## WHAT THE TASK REQUIRES
Starting at the line with "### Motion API" and going on through the line with "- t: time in", reproduce each line in the records below exactly and nothing more.

[[ DATA PROVIDED, beginning ]]

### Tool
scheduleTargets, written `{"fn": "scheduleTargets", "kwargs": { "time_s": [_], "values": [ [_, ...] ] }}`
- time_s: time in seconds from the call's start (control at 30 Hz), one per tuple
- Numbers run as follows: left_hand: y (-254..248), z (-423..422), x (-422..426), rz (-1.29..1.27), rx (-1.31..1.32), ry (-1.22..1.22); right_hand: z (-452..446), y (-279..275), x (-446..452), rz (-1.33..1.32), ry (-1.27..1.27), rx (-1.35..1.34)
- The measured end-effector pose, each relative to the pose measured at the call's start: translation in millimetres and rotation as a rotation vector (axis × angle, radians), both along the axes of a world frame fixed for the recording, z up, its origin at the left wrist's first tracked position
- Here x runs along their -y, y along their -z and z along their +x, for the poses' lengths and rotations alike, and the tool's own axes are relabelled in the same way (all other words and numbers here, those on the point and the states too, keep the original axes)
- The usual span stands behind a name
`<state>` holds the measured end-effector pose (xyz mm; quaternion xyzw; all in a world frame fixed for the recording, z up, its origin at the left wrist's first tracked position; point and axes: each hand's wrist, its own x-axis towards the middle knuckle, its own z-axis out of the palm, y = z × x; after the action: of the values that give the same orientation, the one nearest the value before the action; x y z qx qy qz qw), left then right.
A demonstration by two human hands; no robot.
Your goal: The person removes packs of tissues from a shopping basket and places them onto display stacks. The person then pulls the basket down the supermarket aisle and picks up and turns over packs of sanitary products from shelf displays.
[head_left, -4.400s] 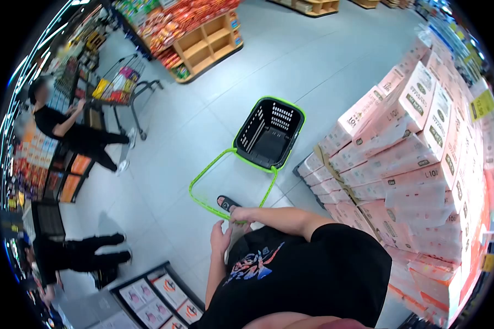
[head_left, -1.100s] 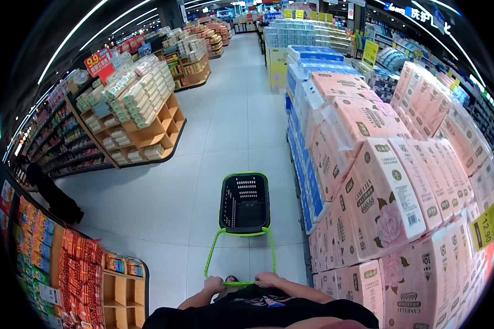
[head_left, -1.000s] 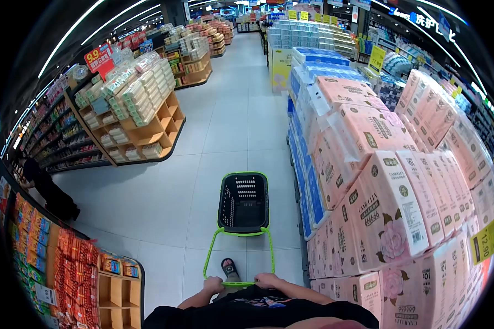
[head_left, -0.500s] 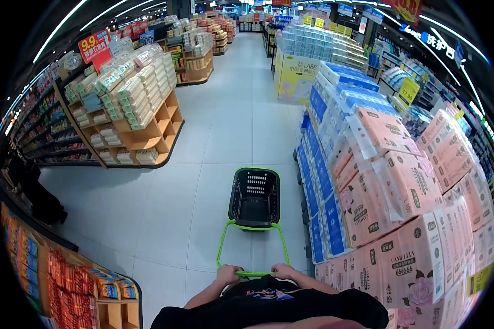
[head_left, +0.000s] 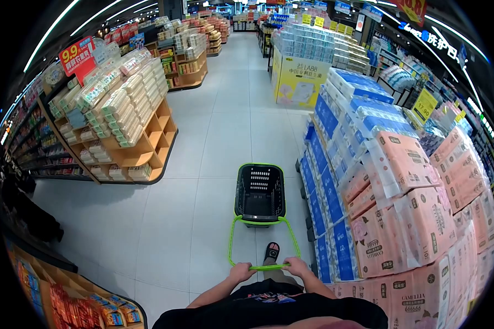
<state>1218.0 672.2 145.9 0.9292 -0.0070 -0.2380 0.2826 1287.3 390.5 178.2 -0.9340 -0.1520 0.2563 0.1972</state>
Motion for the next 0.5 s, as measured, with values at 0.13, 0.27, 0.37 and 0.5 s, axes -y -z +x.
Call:
{"fn": "scheduleTargets", "kwargs": {
  "time_s": [0.13,0.27,0.37,0.5],
  "values": [
    [4.3,70.2,5.7,-0.038,-0.046,0.168,58.6,6.2,22.4,0.074,0.009,-0.005],
    [-13.4,153.1,5.3,0.005,-0.046,0.263,133.7,5.8,26.8,0.168,0.024,0.047],
    [-27.6,216.3,20.6,0.046,-0.045,0.261,202.5,-22.7,29.0,0.178,0.017,0.049],
    [-36.6,270.3,5.6,0.091,-0.059,0.150,302.8,-50.4,13.5,0.237,0.209,0.202]
  ]
}}
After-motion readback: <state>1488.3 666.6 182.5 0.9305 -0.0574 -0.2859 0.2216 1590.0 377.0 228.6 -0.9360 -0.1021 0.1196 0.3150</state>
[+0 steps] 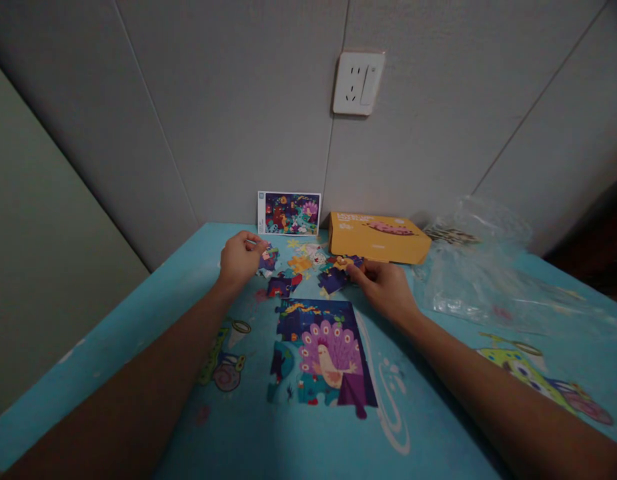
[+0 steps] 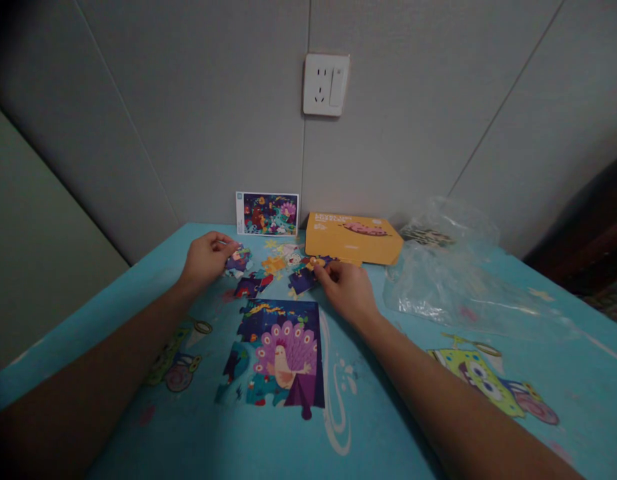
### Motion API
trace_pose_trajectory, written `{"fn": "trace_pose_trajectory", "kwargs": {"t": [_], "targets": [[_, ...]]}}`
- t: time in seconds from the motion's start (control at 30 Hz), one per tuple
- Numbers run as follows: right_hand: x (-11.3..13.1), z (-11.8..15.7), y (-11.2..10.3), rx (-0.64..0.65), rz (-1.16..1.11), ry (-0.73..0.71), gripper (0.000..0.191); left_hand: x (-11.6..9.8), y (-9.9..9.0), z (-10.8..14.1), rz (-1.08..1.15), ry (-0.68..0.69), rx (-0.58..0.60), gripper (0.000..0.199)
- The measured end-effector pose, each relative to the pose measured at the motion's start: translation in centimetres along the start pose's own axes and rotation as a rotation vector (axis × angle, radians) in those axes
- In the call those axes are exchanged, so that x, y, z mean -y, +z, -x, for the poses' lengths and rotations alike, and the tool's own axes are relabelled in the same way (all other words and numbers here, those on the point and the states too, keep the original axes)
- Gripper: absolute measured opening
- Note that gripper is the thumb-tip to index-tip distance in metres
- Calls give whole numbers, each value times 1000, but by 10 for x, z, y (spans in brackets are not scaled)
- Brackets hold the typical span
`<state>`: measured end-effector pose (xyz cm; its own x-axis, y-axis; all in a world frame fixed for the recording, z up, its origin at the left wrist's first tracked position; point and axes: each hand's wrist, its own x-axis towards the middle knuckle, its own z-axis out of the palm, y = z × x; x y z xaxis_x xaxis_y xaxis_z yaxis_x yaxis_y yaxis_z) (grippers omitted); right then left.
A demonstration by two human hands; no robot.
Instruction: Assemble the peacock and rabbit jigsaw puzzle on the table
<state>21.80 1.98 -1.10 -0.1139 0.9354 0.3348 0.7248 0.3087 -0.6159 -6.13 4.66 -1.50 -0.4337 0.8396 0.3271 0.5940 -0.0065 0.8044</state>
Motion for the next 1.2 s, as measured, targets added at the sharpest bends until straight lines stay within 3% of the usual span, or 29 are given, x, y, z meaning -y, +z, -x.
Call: {"fn": "trace_pose_trajectory", "kwargs": {"t": [0.2,0.3,0.47,0.53,0.6,0.67,0.77,0.83,0.9,1.0,1.03,1.1,1.2], "targets": [[-1,0,1,22,-27,-24,49,-12,-3,2,353,-88,-25,22],[4,4,2,63,-99,-64,46,-24,1,11,552,-103,26,26],[23,18,8,269,-275,-170,35,-43,13,44,671,28,307,32],[27,22,12,313,-307,-180,33,-47,17,55,643,79,453,33],[26,22,14,319,-339,-160,37,-49,18,58,620,83,507,35],[23,20,15,312,-381,-110,39,-48,17,54,646,42,408,36],[16,17,15,281,-428,-47,40,-44,14,42,680,-69,87,35],[15,16,15,258,-437,-36,40,-43,13,39,646,-112,-17,32],[16,16,15,249,-437,-31,41,-44,14,44,612,-74,81,30],[19,17,15,240,-454,-17,42,-50,18,61,584,86,454,31],[19,17,15,237,-464,-14,41,-52,19,66,564,130,525,31],[19,17,15,229,-475,-20,41,-54,21,71,546,181,550,27],[18,16,14,213,-477,-33,41,-52,20,68,580,135,417,25]]}}
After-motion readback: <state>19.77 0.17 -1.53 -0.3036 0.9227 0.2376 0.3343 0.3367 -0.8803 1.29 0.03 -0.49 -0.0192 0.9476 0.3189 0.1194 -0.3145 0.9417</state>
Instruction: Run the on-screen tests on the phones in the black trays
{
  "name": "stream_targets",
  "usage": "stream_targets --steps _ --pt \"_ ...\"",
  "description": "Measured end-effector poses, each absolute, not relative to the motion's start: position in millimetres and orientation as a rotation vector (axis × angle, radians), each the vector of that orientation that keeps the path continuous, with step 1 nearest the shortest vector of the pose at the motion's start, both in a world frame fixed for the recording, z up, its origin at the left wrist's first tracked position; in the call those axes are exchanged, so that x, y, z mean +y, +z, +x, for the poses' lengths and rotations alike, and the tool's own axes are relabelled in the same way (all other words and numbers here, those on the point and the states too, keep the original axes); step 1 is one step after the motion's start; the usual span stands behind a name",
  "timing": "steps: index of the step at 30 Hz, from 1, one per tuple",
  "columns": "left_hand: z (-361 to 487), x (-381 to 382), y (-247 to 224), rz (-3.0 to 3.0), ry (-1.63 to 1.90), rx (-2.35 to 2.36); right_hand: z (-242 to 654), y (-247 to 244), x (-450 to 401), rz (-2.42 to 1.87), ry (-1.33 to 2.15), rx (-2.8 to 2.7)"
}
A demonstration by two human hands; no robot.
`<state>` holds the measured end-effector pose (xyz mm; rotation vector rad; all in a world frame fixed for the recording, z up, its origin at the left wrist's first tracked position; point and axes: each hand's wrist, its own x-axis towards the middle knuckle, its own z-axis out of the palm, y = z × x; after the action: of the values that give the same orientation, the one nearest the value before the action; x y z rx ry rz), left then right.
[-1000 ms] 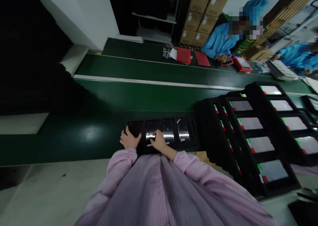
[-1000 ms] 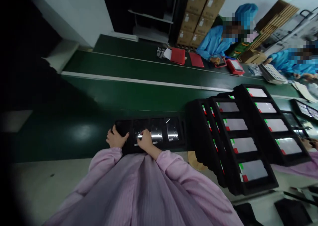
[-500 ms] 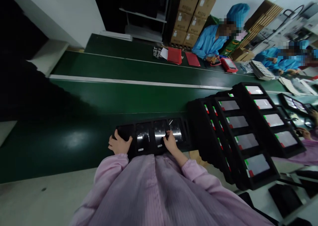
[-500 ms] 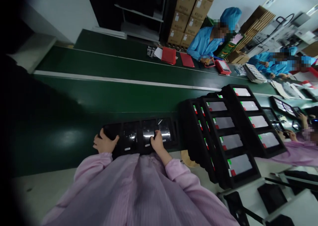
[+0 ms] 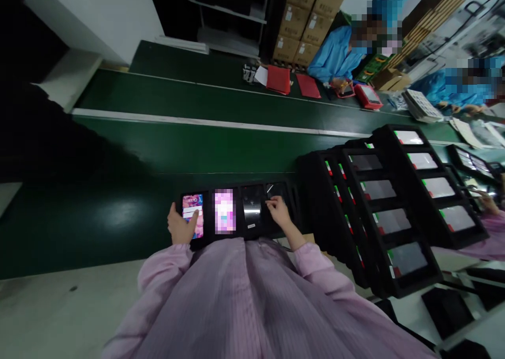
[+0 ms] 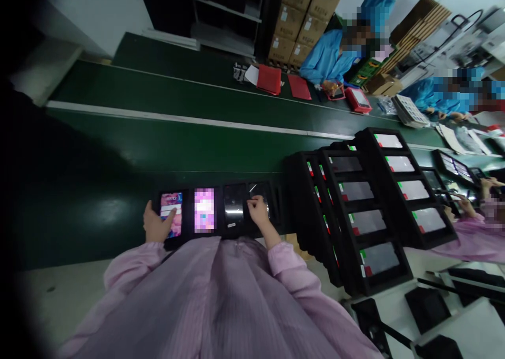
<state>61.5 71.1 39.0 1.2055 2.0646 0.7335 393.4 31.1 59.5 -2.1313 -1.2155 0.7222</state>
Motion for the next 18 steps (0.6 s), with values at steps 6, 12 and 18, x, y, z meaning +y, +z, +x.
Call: stream_targets --steps 6,12,18 --pt "37 42 37 0.966 0.628 2.110 433 64 15 -2.218 0.542 -1.185" --pt "35 18 39 0.869 0.579 2.113 430 54 26 -2.223 0.510 -1.246" --pt "32 21 37 0.882 0.593 2.026 439 64 24 -2.192 0.511 -1.351"
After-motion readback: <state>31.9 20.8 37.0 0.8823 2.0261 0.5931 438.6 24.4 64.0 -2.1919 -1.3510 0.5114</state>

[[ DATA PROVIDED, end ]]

## ANSWER SECTION
### Motion API
trace_pose_trajectory, written `{"fn": "trace_pose_trajectory", "kwargs": {"t": [_], "targets": [[_, ...]]}}`
- t: time in seconds from the motion's start (control at 30 Hz), one per tuple

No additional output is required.